= Aroresa =

District in Southern Nations, Nationalities, and Peoples' Region, Ethiopia

Aroresa is a woreda in the Southern Nations, Nationalities, and Peoples' Region of Ethiopia. Located at the eastern tip of the Sidama Zone that extends into the Oromia Region like a peninsula, Aroresa is bordered on the south and southeast by that Region, on the northwest by Bensa, and on the north by Chere. The major town in Aroresa is Mejo. Chere woreda was separated from Aroresa.

According to a 2004 report, Aroresa had 20 kilometers of all-weather roads and no kilometers of dry-weather roads, for an average road density of 23 kilometers per 1000 square kilometers.

== Demographics ==
Based on the 2007 Census conducted by the CSA, this woreda has a total population of 170,240, of whom 85,453 are men and 84,787 women; 2,979 or 1.75% of its population are urban dwellers. The majority of the inhabitants were Protestants, with 94.22% of the population reporting that belief, 1.97% were Muslim, 1.01% observed traditional religions, and 1.01% practiced Ethiopian Orthodox Christianity.
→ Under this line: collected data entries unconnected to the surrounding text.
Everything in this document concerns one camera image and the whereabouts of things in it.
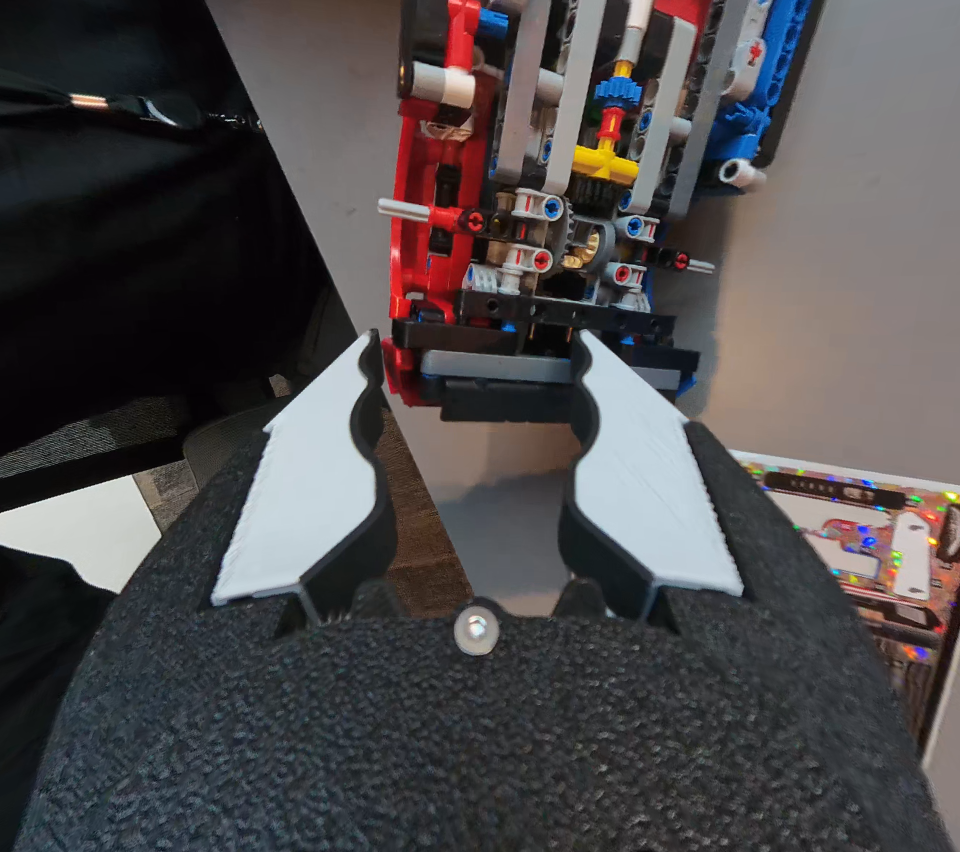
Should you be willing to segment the holographic sticker sheet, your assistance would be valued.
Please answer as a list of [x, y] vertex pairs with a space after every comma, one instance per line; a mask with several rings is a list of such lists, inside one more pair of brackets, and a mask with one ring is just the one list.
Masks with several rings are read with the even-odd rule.
[[958, 485], [745, 450], [730, 454], [854, 603], [925, 756], [939, 732], [958, 650]]

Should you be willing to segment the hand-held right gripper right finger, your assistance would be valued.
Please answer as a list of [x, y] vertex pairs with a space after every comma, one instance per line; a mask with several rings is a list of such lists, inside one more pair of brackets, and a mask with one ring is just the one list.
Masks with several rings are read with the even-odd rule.
[[570, 426], [581, 448], [558, 549], [606, 609], [637, 620], [668, 587], [742, 598], [744, 585], [690, 446], [690, 420], [590, 331], [572, 341]]

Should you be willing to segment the toy brick race car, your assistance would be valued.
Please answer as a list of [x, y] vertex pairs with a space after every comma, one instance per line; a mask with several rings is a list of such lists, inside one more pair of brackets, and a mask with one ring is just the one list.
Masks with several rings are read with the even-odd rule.
[[700, 354], [655, 309], [693, 198], [765, 181], [819, 0], [402, 0], [390, 393], [449, 422], [562, 423], [594, 333], [667, 400]]

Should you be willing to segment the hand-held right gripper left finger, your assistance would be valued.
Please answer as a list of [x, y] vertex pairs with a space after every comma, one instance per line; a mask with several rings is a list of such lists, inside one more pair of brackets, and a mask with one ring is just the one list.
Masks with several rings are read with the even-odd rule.
[[383, 383], [379, 332], [367, 330], [263, 427], [212, 606], [292, 596], [321, 624], [350, 613], [358, 590], [384, 576], [397, 525], [377, 456]]

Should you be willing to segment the white panel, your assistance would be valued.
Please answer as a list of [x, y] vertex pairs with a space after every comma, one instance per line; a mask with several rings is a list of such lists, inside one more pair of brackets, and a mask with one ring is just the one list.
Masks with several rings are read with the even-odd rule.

In the 1994 Census this woreda had a population of 94,923, of whom 48,703 were men and 46,220 women; 1,662 or 1.75% of its population were urban dwellers. The three largest ethnic groups reported in Aroresa were the Sidama (96.6%), the Oromo (2.46%), and the Amhara (0.77%); all other ethnic groups made up 0.17% of the population. Sidama is spoken as a first language by 96.92% of the inhabitants, 2.38% speak Oromiffa, and 0.64% Amharic; the remaining 0.06% spoke all other primary languages reported. 83.12% of the population said they were Protestants, 6.65% observed traditional religions, 4.51% were Muslim, and 2.63% were Ethiopian Orthodox. Concerning education, 10.24% of the population were considered literate; 2.80% of children aged 7–12 were in primary school; a negligible number of the children aged 13–14 were in junior secondary school; and 0.19% of the inhabitants aged 15–18 were in senior secondary school. Concerning sanitary conditions, about 68.6% of the urban houses and 6.39% of all houses had access to safe drinking water at the time of the census, while about 13.37% of the urban and 3.79% of the total had toilet facilities.